Deutsche Telekom is readying the sale of its roughly 40,600 mobile towers, potentially attracting a price tag of up to €20 billion
Back in November, Deutsche Telekom’s CEO, Tim Hoettges notably that the company was interested in finding for an industrial partner with which to potentially deconsolidate the company’s tower infrastructure. Both Vodafone and Orange were speculated to be viable options for some kind of partnership, with the former having spun off its own tower infrastructure unit to form Vantage Towers in 2020 and taken the company public in 2021.
By December, the Deutsche Telekom’s willingness to sell a minority or majority stake in its towers had become more overt, with German media reporting that the company was looking to make a sale by Q1 of 2022. At the time, the media valued Deutsche Telekom’s tower assets – roughly 40,600 mobile towers – at up to €20 billion.
Now, a trio of inside sources speaking to Reuters are suggesting the sale process is already underway, with the company expecting indicative offers in the coming weeks.
According to these sources, both Spanish infrastructure giant Cellnex and US-based American Tower Corp are both preparing to make offers for the towers. These are some of the largest independent tower operators in the world, with portfolios of roughly 130,000 and 220,000 towers, respectively.
To say both of these companies have been on a shopping spree in recent years would be an understatement. In 2020, Cellnex agreed to purchase all of CK Hutchison’s European towers for roughly €10 billion; most of these deals have since closed, with the more complicated acquisition process in the UK being given the green light by regulators just last week.
American Tower, meanwhile, bought Telefonica’s tower unit, Telxius, for $9.4 billion last year, as well acquiring data centre real estate investment trust CoreSite Realty for roughly $10 billion a few months ago.
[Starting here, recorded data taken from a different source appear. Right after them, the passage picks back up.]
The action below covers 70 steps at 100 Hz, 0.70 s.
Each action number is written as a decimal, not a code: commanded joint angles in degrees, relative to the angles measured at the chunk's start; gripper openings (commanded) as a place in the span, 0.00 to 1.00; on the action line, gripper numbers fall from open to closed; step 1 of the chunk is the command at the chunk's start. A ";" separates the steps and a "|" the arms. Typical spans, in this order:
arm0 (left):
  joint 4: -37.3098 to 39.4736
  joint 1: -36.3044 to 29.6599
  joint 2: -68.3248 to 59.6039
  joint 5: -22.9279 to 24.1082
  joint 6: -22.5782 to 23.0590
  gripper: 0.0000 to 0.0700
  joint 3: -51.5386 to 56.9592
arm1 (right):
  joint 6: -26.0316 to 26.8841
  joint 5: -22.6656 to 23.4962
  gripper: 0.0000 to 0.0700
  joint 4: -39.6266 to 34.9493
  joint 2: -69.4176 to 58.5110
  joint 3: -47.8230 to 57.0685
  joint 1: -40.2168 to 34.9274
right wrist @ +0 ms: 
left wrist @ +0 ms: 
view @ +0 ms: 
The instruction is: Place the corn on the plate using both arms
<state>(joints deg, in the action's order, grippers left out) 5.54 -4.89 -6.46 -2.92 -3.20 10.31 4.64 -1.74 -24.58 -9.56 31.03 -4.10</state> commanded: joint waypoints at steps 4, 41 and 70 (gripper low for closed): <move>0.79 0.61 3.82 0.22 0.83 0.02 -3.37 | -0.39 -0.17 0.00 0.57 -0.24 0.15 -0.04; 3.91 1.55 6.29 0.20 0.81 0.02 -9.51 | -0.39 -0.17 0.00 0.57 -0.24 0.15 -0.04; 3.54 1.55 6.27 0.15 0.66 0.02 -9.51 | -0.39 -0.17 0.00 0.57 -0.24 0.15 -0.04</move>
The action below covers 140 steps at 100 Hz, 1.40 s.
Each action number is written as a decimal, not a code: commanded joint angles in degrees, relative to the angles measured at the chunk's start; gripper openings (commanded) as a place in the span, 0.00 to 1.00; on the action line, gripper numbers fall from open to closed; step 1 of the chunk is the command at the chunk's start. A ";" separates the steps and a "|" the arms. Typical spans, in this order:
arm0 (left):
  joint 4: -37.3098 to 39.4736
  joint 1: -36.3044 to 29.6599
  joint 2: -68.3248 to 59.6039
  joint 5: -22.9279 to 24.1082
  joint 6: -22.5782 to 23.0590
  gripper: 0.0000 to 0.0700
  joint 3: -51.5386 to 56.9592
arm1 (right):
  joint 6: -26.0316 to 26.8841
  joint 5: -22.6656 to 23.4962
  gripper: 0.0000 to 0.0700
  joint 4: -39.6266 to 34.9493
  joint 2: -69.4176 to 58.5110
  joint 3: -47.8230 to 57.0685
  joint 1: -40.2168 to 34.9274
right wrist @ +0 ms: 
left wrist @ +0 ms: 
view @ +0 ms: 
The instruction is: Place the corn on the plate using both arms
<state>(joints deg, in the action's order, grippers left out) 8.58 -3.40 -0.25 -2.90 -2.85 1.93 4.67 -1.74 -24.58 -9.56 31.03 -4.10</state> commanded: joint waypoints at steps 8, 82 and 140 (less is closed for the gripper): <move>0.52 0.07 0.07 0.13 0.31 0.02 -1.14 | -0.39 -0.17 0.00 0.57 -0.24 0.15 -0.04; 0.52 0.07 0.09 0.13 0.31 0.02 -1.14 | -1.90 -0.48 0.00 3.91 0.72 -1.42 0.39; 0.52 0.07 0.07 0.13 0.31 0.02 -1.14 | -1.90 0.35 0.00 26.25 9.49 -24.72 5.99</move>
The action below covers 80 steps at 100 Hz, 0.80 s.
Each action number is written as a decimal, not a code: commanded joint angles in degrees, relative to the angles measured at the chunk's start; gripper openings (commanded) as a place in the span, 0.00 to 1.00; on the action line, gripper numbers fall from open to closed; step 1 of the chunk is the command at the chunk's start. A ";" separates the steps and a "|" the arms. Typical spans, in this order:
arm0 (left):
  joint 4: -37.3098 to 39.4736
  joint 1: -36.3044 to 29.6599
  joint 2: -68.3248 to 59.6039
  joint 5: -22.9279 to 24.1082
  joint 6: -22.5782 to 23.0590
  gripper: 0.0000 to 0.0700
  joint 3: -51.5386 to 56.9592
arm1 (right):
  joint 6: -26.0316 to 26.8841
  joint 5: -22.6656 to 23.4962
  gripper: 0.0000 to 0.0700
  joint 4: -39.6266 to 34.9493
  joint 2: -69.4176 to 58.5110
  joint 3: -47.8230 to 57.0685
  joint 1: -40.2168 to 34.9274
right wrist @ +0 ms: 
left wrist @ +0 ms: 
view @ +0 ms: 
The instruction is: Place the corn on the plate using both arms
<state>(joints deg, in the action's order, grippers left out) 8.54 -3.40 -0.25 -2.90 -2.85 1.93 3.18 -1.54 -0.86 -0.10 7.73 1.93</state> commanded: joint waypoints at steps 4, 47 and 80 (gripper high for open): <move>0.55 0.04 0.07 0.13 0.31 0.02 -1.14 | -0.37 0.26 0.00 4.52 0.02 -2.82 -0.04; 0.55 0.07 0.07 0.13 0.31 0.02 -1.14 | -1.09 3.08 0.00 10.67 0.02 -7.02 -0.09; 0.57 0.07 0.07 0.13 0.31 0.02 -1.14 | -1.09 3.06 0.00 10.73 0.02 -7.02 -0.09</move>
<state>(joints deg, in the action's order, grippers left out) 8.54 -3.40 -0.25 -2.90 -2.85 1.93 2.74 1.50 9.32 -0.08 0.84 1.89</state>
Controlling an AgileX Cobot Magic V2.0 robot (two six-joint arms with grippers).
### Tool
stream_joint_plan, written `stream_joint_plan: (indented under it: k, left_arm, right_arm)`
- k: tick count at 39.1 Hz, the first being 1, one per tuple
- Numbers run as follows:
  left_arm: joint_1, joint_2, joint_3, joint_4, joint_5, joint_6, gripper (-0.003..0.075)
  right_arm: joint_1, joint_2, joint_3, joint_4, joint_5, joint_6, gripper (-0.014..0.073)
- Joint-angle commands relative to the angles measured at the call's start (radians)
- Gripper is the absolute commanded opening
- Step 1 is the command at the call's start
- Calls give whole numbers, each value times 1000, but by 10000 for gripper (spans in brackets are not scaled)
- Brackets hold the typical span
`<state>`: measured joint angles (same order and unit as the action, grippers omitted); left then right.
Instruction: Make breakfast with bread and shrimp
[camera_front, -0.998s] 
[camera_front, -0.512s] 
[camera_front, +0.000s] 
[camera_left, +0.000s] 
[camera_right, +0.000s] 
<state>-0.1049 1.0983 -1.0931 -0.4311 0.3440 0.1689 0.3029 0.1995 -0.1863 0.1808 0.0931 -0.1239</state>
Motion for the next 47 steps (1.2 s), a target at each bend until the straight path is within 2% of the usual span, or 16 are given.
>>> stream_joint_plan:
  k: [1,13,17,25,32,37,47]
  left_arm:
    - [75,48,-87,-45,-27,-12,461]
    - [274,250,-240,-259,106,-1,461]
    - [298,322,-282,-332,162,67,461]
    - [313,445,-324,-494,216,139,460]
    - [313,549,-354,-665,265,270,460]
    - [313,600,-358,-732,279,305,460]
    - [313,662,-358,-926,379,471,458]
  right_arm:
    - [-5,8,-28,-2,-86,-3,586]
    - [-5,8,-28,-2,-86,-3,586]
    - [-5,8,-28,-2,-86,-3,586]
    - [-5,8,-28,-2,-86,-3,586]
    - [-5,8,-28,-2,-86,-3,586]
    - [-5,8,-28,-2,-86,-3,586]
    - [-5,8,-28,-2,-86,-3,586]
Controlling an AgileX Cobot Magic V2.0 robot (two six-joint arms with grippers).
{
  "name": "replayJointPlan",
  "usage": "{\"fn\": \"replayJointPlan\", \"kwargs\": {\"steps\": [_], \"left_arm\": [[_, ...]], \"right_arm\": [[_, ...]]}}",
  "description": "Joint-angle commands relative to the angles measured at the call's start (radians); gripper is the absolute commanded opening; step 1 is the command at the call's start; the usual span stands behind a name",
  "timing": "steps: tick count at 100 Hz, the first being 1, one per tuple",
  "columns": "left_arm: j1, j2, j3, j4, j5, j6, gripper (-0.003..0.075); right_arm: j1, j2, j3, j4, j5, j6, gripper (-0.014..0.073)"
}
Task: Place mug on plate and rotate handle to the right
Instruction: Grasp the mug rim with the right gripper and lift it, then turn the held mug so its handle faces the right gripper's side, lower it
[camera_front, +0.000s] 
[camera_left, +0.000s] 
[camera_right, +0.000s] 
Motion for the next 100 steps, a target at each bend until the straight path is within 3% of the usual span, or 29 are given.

However, it may not be just these independent tower operators that are interested in some form of tower deal. Vodafone’s Vantage Towers, with roughly 82,000 towers, and Orange’s tower unit Totem, with 26,000 towers, are also viable options for M&A. Both Vodafone and Orange have previously indicated that they would be open to merging their tower units with those of another European player.
Finally, private equity firms can also not be ruled out, having shown a strong appetite for investing in telecoms infrastructure in recent years, viewing towers as a reliable investment that will deliver predictable returns for many years.
If a tower sale does come to pass and overcomes the necessary regulatory hurdles, the funds raised by Deutsche Telekom will primarily go towards reducing the company’s debt pile of over €130 billion, as well as further expanding their 5G and fibre rollouts.